Below are some entries. Repeat exactly the lines from the one with "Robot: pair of" through the one with "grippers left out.", and only those.

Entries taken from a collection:
------------------------------
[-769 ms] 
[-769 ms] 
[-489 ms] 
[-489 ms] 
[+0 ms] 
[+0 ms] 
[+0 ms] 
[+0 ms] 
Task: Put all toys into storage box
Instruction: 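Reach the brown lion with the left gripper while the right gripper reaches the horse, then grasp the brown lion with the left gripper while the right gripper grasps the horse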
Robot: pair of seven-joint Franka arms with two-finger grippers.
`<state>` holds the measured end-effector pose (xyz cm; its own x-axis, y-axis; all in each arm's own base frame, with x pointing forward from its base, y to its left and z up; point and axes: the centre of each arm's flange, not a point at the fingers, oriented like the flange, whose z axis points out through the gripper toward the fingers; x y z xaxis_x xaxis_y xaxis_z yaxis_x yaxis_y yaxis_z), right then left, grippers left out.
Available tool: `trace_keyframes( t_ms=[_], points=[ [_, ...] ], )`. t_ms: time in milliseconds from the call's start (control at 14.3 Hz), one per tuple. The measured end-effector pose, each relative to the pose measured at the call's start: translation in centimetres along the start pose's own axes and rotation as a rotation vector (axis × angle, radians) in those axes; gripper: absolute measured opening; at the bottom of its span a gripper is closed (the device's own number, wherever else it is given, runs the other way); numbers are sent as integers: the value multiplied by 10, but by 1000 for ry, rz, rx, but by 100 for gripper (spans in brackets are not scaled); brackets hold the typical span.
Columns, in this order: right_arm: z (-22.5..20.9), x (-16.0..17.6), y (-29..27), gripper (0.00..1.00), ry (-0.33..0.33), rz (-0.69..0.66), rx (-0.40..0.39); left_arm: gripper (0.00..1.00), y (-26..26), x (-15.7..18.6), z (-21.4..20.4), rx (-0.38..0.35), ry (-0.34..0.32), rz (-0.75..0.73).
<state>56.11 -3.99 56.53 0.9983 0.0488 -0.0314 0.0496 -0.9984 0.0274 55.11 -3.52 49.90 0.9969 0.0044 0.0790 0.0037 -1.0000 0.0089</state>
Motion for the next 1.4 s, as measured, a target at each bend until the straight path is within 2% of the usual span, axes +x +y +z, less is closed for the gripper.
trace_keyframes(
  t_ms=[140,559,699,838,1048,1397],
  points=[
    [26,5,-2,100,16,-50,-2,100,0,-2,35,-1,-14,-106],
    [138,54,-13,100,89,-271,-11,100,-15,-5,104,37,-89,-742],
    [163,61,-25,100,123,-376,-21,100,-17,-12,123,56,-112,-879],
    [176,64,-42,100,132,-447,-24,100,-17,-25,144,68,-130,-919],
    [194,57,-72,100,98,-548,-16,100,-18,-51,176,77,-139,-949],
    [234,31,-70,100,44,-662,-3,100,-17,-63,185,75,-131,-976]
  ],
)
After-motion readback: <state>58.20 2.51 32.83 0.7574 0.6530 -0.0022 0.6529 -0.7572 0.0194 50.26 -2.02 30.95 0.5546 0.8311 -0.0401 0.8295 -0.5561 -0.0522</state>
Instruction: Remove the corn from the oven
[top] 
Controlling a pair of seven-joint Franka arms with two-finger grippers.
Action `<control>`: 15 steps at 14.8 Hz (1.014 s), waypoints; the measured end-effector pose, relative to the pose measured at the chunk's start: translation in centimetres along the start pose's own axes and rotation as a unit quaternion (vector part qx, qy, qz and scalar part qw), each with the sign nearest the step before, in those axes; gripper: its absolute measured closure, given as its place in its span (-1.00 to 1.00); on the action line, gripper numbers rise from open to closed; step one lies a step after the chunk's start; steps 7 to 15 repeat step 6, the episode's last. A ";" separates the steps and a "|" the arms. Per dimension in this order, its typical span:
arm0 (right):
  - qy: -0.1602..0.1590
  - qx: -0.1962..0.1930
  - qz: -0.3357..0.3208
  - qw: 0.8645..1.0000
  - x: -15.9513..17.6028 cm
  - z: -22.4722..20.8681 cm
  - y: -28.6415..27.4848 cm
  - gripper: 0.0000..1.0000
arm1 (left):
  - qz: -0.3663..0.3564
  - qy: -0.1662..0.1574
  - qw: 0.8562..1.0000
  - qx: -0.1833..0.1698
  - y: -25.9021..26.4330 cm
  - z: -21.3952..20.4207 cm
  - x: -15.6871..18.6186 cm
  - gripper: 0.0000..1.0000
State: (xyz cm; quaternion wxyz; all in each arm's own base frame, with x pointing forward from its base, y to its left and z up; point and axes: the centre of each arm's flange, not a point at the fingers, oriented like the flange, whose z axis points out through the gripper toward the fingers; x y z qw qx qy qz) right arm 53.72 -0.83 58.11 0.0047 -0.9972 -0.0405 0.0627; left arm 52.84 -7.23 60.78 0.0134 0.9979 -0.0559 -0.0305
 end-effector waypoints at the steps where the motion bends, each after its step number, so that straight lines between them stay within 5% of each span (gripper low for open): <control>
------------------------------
• WRITTEN SOLUTION
Robot: pair of seven-joint Franka arms with two-finger grippers.
`<state>` holds the measured end-effector pose (xyz cm; its own x-axis, y-axis; all in each arm's own base frame, with x pointing forward from its base, y to its left and z up; point and axes: the centre of each arm's flange, not a point at the fingers, oriented like the flange, whose z axis points out through the gripper toward the fingers; x y z xaxis_x xaxis_y xaxis_z yaxis_x yaxis_y yaxis_z), right then left, grippers left out.

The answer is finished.